Requirement:
Could you filter the records below and keep only the lines with the word "document"?

Material provided:
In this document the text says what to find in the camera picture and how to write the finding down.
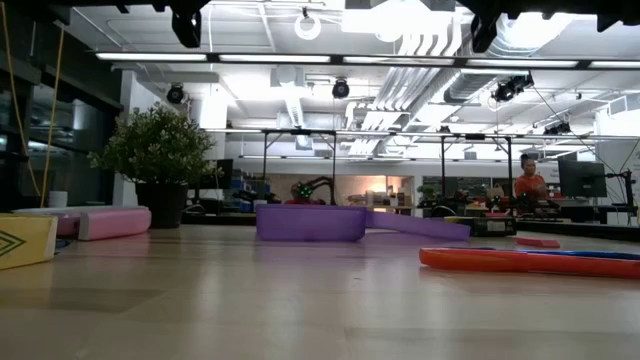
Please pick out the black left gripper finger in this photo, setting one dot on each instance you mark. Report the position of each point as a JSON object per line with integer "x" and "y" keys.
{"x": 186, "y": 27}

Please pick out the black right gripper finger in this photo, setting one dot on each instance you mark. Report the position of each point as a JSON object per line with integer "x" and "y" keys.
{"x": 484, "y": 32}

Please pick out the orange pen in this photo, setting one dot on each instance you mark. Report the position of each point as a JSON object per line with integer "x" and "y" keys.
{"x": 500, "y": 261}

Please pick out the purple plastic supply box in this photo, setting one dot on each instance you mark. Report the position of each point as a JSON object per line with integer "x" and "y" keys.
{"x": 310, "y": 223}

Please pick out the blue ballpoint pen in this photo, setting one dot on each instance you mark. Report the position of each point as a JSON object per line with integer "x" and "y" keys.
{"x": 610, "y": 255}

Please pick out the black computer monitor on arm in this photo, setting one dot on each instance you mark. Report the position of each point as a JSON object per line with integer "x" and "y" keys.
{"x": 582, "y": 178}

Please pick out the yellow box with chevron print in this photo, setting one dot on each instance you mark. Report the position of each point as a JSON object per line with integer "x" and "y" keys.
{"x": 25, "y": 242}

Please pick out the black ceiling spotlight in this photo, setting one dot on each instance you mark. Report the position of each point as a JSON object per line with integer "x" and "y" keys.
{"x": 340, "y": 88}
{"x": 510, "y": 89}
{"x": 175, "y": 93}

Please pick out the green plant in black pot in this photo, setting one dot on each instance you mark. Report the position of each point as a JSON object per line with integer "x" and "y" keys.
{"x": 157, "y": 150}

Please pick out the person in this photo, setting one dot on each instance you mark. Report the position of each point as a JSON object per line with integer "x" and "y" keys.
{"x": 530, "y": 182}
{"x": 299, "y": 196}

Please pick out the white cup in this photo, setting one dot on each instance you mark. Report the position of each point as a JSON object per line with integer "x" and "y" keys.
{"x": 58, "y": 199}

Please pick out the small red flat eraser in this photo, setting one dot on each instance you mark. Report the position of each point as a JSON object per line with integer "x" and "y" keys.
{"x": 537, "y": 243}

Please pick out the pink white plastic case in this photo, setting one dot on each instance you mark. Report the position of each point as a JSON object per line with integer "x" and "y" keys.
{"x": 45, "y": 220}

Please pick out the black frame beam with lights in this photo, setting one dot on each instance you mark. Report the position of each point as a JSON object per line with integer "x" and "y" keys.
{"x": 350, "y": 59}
...
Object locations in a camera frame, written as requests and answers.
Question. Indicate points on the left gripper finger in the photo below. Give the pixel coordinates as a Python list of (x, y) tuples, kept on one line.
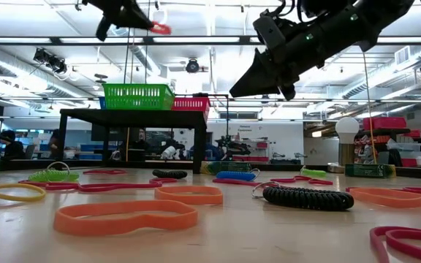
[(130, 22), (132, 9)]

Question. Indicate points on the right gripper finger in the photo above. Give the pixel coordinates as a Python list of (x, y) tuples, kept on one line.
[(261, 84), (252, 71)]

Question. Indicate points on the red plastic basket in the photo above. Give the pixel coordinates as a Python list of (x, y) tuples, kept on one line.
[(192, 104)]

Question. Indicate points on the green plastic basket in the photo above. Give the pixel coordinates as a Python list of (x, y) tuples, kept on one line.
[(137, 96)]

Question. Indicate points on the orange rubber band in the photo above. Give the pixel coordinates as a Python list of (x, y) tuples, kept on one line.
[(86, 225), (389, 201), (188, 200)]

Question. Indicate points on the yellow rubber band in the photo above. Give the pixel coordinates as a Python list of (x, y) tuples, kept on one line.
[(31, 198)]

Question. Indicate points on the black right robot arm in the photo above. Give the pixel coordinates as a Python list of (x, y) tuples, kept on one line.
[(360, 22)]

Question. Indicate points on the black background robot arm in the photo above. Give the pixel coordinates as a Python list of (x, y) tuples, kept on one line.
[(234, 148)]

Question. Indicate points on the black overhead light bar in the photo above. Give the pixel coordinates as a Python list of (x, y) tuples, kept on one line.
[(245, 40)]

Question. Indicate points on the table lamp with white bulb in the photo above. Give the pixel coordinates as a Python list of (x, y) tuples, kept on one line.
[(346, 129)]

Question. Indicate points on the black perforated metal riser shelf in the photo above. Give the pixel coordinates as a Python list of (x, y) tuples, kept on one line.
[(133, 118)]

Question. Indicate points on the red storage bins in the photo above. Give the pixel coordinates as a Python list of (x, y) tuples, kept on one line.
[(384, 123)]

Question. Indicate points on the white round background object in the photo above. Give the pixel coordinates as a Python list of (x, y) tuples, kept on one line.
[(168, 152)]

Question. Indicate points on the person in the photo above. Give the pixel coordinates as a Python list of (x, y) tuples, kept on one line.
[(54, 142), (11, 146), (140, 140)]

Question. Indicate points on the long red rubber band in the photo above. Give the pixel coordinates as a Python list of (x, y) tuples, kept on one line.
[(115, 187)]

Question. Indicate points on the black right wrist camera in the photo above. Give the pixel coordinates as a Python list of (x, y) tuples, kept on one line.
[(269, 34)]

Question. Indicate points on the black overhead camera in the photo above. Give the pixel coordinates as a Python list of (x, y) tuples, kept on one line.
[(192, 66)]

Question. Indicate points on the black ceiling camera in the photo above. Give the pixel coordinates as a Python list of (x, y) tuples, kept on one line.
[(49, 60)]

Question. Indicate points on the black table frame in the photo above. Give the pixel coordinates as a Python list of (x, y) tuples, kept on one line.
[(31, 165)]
...
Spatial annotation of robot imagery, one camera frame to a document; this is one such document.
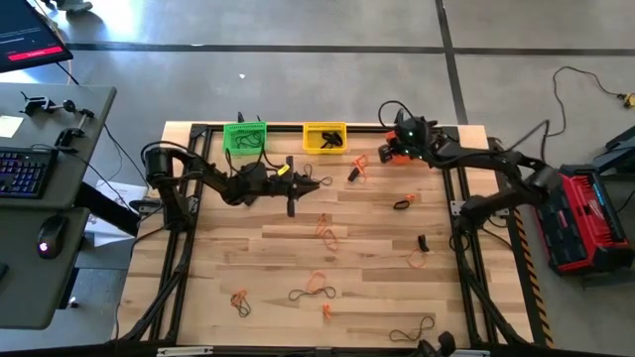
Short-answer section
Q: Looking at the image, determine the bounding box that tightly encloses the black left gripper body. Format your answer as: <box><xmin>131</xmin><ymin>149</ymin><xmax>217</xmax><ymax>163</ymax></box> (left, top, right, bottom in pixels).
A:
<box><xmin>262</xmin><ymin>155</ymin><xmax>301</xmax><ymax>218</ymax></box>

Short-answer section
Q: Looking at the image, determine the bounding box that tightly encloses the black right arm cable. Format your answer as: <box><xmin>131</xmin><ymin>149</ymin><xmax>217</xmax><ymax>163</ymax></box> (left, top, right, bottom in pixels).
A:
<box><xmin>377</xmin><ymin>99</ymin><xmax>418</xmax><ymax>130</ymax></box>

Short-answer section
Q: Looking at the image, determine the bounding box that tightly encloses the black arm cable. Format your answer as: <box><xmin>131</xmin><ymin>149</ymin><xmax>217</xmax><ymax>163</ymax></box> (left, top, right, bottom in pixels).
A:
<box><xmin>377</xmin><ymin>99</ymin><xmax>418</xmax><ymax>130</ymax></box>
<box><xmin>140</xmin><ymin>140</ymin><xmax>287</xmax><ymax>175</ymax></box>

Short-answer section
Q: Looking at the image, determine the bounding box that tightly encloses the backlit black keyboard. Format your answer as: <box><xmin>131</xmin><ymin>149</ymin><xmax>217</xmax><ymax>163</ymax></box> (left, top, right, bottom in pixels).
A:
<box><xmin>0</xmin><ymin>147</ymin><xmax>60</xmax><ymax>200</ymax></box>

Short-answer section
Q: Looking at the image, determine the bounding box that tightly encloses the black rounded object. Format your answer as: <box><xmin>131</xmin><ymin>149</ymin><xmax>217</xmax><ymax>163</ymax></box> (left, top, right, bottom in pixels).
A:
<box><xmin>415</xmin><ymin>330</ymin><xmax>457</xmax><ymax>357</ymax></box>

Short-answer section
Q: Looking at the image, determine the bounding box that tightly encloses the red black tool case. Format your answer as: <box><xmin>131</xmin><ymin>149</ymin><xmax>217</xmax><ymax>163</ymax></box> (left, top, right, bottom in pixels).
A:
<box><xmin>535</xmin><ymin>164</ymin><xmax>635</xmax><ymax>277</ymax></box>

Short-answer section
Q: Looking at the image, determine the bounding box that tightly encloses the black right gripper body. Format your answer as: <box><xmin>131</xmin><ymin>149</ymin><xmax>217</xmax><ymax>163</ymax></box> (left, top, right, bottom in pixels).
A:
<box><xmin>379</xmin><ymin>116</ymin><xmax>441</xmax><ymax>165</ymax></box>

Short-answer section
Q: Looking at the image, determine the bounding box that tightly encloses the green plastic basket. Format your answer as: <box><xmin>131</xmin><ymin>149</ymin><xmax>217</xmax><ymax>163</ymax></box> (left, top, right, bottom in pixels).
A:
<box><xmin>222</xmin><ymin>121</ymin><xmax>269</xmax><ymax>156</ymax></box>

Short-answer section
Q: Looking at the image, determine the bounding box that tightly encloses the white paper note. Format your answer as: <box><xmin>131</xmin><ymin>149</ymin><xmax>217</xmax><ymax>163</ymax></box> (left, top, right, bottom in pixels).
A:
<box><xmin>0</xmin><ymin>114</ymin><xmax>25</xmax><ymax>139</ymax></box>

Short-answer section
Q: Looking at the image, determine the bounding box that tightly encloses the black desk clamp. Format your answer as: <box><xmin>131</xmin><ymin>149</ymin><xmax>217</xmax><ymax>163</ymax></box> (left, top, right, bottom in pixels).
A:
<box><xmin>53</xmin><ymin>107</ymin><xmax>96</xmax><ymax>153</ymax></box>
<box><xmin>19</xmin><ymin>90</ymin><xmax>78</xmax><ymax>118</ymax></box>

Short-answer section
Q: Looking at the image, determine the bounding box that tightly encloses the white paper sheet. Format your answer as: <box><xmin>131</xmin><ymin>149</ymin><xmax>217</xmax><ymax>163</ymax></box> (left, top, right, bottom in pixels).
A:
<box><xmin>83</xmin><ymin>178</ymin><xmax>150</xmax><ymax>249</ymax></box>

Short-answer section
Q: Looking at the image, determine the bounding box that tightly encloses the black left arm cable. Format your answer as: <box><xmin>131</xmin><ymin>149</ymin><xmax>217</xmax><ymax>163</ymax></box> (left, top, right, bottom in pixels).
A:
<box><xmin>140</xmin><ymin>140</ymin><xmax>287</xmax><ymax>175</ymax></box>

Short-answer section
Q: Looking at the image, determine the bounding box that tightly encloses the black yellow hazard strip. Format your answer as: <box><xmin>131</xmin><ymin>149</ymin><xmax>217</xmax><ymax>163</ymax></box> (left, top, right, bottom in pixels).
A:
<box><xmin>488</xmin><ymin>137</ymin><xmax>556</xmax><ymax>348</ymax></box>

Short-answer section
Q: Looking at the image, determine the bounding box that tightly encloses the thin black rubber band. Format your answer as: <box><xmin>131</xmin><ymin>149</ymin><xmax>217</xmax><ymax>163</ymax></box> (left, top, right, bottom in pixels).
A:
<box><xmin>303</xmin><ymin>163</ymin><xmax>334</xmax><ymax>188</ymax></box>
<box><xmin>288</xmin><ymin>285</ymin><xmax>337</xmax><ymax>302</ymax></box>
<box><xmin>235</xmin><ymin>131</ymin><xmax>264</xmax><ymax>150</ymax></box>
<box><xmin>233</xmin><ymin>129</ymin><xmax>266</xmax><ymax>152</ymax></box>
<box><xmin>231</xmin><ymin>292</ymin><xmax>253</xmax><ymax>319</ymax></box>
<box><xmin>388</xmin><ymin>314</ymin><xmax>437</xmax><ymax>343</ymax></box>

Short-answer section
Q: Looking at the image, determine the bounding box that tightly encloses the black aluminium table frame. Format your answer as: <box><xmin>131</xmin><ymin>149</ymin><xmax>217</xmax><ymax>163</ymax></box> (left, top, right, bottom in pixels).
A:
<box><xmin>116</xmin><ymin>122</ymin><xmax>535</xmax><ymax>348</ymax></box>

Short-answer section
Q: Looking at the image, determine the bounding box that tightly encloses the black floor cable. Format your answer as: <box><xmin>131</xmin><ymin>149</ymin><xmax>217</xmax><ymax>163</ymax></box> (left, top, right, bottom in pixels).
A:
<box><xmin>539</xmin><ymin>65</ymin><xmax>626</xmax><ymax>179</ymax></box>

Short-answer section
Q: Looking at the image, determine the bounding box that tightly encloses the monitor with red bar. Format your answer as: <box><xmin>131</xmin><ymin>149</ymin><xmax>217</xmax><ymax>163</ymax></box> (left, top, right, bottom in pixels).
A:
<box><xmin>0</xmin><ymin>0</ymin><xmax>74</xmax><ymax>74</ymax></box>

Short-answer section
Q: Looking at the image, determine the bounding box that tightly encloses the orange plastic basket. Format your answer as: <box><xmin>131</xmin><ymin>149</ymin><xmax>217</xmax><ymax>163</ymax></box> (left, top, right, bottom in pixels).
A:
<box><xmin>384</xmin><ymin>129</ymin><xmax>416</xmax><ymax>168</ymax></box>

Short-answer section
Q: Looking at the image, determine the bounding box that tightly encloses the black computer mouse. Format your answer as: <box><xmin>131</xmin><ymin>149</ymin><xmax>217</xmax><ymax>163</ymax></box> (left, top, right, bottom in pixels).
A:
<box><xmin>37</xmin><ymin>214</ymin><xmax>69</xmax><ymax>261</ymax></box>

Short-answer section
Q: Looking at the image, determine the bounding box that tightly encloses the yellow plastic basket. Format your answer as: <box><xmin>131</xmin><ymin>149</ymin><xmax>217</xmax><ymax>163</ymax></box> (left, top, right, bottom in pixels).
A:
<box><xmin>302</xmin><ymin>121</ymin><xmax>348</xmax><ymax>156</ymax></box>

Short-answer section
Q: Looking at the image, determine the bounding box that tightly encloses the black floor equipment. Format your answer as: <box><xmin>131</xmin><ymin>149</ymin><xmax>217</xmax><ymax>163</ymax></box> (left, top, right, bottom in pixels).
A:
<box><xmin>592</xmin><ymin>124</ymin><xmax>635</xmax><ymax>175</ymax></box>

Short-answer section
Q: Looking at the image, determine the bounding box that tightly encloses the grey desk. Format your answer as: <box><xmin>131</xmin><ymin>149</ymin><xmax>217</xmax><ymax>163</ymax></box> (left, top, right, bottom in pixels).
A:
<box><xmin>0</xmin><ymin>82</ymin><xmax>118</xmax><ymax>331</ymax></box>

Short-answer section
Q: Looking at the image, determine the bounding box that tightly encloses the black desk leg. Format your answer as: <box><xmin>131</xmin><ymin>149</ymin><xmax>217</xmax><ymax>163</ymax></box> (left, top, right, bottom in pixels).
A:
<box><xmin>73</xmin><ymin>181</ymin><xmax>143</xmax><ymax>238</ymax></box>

Answer space:
In this document the text says what to find in the camera picture and how to write the finding down.
Spatial annotation of robot imagery, one camera frame to a document; this is one such document.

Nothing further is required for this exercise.